§ To do: Please go through the records below and return every line holding the word "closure".

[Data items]
━━━━━━━━

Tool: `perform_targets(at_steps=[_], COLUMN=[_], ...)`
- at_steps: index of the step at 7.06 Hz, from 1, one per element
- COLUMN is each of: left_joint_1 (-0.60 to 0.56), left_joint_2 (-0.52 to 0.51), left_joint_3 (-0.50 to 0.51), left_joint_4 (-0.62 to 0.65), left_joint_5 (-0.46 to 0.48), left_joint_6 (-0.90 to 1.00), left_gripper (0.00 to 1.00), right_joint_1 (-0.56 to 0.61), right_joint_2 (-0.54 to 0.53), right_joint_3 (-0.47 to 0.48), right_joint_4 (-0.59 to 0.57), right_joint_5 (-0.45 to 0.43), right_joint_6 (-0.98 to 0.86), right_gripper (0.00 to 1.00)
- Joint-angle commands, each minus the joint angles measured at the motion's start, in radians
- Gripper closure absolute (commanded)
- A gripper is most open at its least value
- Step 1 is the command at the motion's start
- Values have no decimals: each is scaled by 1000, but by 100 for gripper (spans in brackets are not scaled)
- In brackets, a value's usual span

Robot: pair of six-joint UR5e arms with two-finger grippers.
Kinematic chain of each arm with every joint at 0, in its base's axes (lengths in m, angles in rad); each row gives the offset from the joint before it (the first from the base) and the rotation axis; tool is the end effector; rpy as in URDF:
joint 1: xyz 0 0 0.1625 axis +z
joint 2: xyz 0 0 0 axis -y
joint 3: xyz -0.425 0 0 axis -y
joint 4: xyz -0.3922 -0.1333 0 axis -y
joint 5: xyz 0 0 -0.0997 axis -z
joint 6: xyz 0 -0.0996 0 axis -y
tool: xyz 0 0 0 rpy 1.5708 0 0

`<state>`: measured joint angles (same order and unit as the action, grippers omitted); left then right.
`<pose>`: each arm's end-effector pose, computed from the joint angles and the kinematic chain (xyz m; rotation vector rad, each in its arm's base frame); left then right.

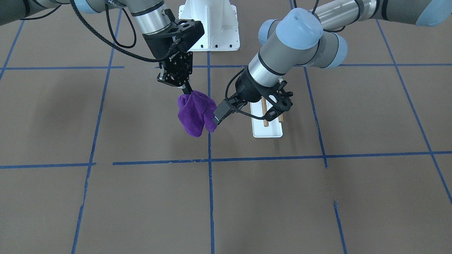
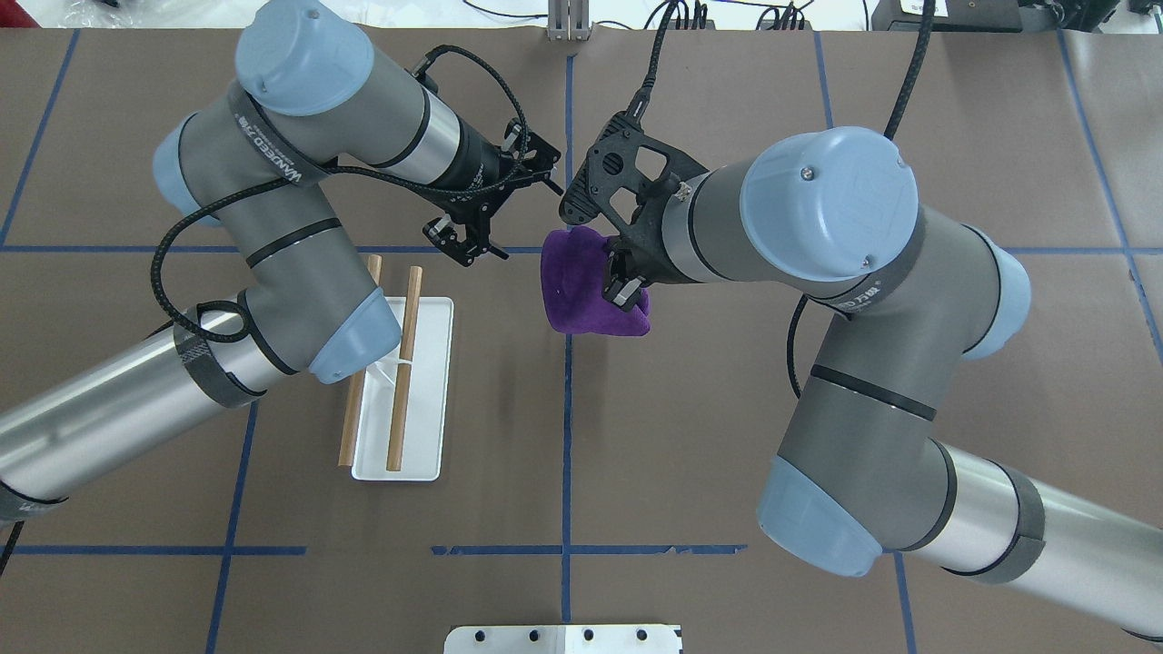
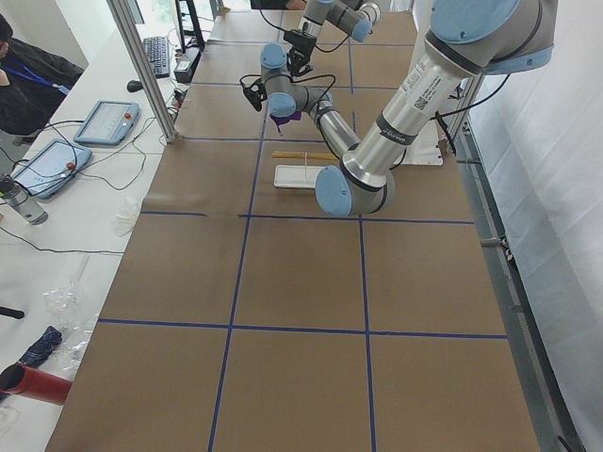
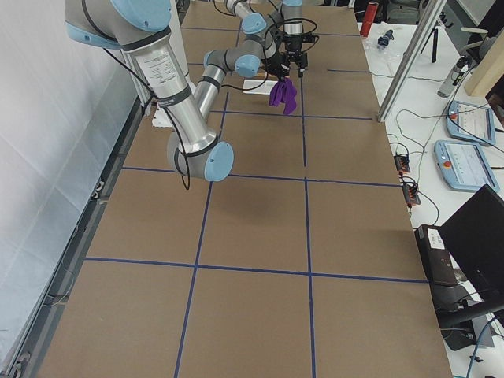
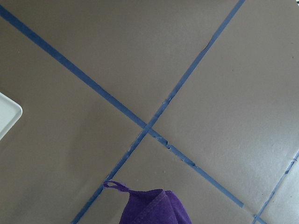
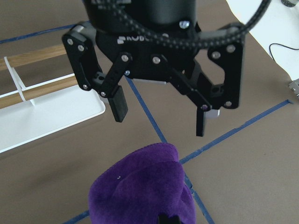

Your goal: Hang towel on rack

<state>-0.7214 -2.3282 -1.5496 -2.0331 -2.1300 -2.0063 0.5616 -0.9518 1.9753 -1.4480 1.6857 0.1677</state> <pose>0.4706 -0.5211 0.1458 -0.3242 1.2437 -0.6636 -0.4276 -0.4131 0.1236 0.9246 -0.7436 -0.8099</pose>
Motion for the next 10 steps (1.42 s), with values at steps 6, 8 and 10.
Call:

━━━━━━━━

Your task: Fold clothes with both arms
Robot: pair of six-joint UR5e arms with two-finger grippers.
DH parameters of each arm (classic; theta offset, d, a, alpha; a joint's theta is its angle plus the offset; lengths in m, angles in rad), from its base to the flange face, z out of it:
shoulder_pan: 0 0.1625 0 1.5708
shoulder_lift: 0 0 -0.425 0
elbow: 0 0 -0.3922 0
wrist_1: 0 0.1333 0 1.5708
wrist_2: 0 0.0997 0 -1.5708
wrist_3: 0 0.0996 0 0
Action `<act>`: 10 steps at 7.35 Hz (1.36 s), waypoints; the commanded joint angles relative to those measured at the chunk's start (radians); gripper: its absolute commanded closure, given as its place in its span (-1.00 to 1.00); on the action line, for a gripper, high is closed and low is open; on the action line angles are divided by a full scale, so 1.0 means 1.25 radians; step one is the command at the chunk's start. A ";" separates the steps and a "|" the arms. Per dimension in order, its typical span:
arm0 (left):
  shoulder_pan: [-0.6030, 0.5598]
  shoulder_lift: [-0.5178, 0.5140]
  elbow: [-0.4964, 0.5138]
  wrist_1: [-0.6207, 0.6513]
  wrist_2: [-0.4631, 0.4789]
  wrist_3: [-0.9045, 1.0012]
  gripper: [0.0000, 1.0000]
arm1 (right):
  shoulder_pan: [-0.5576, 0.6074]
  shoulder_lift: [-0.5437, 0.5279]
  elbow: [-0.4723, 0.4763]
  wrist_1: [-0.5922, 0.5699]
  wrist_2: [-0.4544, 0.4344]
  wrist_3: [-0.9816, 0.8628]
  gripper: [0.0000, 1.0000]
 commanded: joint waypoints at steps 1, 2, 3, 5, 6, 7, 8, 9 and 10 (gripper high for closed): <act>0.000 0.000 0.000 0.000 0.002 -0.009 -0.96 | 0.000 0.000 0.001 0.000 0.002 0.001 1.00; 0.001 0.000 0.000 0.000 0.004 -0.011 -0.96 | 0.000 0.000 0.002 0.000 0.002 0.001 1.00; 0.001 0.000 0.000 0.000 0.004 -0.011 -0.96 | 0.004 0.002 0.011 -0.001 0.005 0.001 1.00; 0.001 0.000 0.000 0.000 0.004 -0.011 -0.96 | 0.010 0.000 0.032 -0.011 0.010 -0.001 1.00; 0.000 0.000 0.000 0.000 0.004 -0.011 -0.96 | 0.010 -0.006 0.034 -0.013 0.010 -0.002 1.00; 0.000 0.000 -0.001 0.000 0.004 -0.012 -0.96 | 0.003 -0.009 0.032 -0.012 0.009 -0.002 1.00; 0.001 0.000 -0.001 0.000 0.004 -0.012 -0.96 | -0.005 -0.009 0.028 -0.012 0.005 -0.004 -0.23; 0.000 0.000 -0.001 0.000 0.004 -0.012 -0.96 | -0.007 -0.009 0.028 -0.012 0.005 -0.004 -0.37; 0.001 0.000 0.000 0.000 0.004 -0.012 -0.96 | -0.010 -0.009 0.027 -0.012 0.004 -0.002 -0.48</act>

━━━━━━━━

§ Solved exercise:
- Gripper closure absolute (commanded)
Action `<act>`: 10 steps at 7.35 Hz (1.36 s), waypoints; the commanded joint angles relative to those measured at the chunk's start (radians); gripper: its absolute commanded closure, given as its place in its span (-1.00 to 1.00); on the action line, for a gripper, high is closed and low is open; on the action line angles are divided by a full scale, so 1.0 means 1.25 radians; step one is the command at the chunk's start. A ";" separates the steps and a "|" the arms. Per dimension in order, its typical span:

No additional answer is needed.